[Stored items]
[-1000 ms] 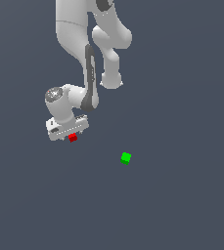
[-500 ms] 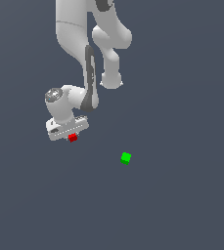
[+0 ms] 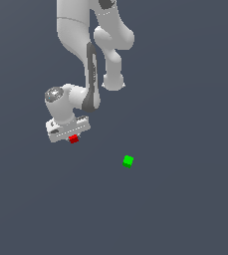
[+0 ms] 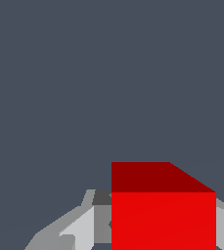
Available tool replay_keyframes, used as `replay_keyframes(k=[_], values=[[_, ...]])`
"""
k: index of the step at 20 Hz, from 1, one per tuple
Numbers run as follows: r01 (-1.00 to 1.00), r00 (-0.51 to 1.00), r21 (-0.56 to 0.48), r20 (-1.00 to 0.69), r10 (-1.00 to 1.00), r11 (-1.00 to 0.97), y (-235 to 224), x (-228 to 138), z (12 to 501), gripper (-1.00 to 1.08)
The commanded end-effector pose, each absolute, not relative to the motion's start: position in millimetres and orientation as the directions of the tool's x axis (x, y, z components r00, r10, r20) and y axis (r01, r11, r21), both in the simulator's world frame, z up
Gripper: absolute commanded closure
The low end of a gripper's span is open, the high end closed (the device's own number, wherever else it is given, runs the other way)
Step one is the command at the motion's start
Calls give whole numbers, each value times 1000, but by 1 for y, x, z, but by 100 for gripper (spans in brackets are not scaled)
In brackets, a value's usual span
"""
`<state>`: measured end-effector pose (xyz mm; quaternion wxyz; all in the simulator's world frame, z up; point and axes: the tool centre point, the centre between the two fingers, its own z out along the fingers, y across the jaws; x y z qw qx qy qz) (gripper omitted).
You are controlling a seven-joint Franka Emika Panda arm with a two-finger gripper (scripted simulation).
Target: Stack the red cube on top of the green cube.
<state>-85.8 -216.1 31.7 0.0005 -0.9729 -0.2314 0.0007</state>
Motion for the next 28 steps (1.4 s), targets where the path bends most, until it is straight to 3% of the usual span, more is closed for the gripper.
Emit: replay_keyframes(k=[1,14,28], values=[[450,893,0,0,450,-893,-216,-86,42,108],[450,893,0,0,450,-893,-216,-86,115,108],[450,893,0,0,450,-893,-190,-75,113,108]])
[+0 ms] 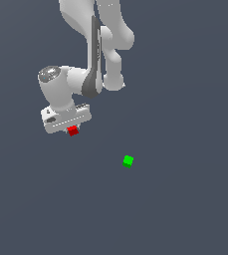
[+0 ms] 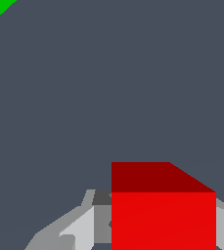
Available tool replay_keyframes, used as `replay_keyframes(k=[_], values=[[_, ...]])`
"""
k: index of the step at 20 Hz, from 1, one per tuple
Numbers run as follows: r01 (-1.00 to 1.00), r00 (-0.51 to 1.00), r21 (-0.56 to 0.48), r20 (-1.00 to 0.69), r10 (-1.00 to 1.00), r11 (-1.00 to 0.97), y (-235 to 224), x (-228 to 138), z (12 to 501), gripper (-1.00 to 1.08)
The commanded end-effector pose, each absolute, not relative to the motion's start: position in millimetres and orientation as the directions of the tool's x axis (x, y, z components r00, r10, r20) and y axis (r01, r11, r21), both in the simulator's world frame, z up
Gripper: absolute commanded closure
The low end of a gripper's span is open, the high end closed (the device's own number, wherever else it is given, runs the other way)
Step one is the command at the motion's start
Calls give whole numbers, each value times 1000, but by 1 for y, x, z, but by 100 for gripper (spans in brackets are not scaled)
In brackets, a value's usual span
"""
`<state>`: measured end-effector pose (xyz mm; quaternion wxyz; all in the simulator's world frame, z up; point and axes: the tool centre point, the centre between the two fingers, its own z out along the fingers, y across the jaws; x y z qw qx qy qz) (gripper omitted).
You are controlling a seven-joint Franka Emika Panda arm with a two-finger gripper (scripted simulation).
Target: Stack the red cube on top of the green cube.
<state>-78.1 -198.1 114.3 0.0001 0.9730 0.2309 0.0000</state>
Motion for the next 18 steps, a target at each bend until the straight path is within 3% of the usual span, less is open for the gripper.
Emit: replay_keyframes(k=[1,18], values=[[450,893,0,0,450,-893,-185,-72,112,108],[450,893,0,1,450,-893,-15,2,79,108]])
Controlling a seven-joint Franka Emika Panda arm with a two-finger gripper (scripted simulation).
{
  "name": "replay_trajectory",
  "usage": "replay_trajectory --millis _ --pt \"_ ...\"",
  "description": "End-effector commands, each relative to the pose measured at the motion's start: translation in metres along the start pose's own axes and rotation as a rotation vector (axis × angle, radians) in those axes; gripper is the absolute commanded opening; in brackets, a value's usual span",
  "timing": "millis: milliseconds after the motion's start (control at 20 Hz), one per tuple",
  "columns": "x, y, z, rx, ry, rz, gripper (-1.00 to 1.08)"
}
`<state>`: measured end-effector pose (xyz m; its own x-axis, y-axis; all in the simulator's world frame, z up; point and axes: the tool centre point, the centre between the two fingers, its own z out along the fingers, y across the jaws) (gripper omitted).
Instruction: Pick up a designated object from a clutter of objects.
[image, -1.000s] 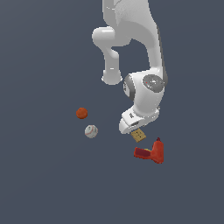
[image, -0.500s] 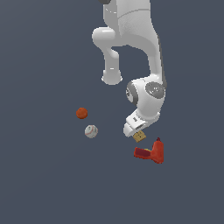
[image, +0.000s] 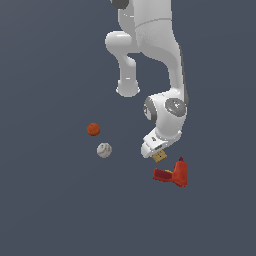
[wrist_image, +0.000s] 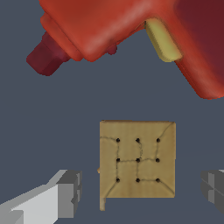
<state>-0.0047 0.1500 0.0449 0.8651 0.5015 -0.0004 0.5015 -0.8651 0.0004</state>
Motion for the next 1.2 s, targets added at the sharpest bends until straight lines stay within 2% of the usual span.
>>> replay_trajectory --millis 0,450,500,1150 --pt "-0.001 -0.001 0.012 0.0 0.0 -0.001 1.0" --pt "0.0 0.0 0.034 0.0 0.0 -0.002 1.0" --pt "0.0 0.0 0.034 0.0 0.0 -0.002 -1.0" --pt "-0.001 0.002 0.031 0.0 0.0 -0.001 -1.0"
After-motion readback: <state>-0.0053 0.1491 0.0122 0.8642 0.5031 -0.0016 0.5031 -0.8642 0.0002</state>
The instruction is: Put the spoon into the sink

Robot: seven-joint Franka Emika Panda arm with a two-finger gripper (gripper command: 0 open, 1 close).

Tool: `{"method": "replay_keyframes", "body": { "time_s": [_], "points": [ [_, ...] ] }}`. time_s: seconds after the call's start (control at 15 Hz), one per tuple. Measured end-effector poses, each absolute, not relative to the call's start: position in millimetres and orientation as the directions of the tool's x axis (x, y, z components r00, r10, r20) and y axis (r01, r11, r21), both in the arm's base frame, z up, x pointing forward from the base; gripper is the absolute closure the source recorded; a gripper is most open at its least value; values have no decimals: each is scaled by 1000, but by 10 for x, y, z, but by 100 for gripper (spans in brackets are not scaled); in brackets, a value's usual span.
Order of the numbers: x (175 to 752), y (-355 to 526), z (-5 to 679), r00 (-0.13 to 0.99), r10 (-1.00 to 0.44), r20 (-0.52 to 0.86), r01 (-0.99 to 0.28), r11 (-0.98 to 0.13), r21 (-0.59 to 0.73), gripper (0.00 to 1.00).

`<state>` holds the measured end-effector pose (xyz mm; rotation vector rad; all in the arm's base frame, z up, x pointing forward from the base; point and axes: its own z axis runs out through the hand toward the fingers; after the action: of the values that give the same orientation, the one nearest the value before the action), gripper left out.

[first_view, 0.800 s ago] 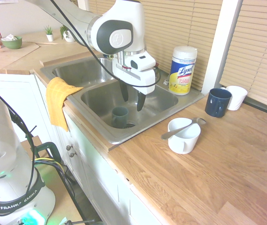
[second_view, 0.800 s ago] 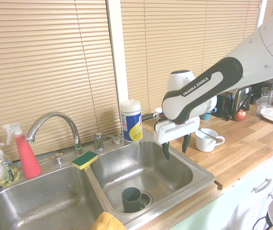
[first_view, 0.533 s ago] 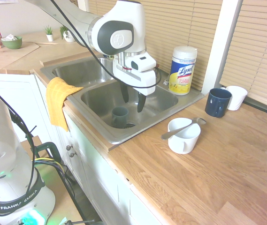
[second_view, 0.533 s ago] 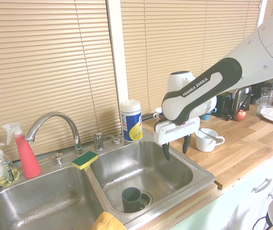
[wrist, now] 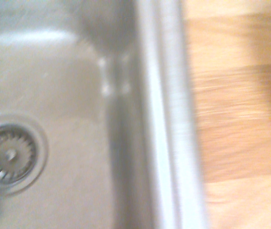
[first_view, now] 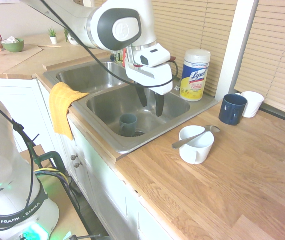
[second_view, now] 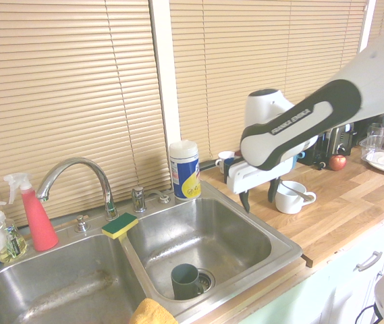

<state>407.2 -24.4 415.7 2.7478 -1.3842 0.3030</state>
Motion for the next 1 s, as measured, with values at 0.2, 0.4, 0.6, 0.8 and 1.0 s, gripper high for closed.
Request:
{"method": "replay_keyframes", "body": {
  "time_s": [0.2,0.4,0.6,0.8,1.0],
  "points": [
    [4002,-635,4253,518,-830,206,-839,-540,-69,0],
    [3924,-1090,4307,461,-861,217,-866,-489,-100,0],
    [3872,-1402,4289,429,-875,224,-879,-462,-121,0],
    [3890,-1599,4167,424,-876,228,-878,-459,-132,0],
    [4007,-1650,4016,443,-859,255,-858,-489,-157,0]
  ]
}}
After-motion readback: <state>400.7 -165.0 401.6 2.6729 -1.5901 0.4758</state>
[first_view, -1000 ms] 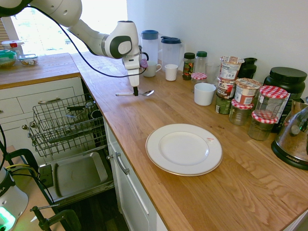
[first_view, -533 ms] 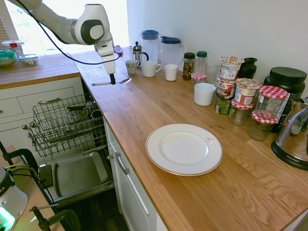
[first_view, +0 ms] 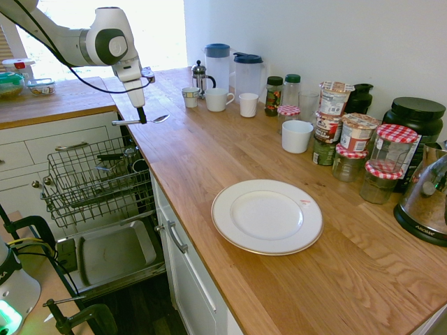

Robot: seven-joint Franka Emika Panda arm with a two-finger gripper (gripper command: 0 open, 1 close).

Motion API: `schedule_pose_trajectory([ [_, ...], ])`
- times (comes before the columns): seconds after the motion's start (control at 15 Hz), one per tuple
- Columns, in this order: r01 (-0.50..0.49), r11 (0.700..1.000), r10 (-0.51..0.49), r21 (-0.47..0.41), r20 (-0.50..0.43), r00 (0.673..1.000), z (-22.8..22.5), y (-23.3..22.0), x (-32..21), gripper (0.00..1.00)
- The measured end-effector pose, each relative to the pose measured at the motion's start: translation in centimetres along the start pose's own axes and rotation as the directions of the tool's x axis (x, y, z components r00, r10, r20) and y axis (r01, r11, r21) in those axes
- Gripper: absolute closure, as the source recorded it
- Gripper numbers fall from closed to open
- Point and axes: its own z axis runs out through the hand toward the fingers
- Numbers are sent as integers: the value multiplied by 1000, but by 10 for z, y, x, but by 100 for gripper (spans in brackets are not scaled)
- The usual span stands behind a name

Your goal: Put the spoon in the dishwasher

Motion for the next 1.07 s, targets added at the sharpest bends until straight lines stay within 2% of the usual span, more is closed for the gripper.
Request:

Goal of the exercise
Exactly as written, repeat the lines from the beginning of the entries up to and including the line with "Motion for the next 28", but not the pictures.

Answer to this exercise
[-1000 ms] 
[-500 ms] 
[+0 ms] 
[+0 ms] 
Available tool replay_keyframes, used as `replay_keyframes(k=[_], values=[[_, ...]])`
"""
k: index of the step at 20 Hz, from 1, one per tuple
Numbers run as follows: r01 (-1.00 to 1.00), r00 (-0.51 to 1.00), r21 (-0.56 to 0.48), r20 (-1.00 to 0.69), r10 (-1.00 to 1.00), r11 (-1.00 to 0.97), y (-235 to 224), x (-228 to 138), z (12 to 501), gripper (-1.00 to 1.08)
The commanded end-effector pose, each absolute, not relative to the motion's start: position in millimetres and orientation as the directions of the tool's x axis (x, y, z components r00, r10, r20) and y axis (r01, r11, r21), both in the simulator's world frame, z up
Gripper: absolute commanded closure
The low end of a gripper's span is open, the high end closed (the device's own number, wherever else it is given, runs the other way)
Step one is the command at the motion's start
Calls give whole numbers, each value times 1000, but by 1 for y, x, z, but by 100 for gripper (spans in brackets are not scaled)
In brackets, a value's usual span
"""
`<state>`: measured end-effector pose (xyz mm; quaternion wxyz; all in the simulator's world frame, z up; point and axes: the tool centre point, the centre between the two fingers, its own z out along the fingers, y across the jaws; x y z qw qx qy qz) (gripper omitted).
You are controlling a seven-joint Franka Emika Panda arm with a two-finger gripper (scripted simulation).
Target: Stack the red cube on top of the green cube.
<state>-85.8 -216.1 31.7 0.0005 -0.9729 -0.2314 0.0007</state>
Motion for the next 28 steps (1.4 s), targets where the path bends most, until it is straight to 3% of the usual span, more is closed for the gripper.

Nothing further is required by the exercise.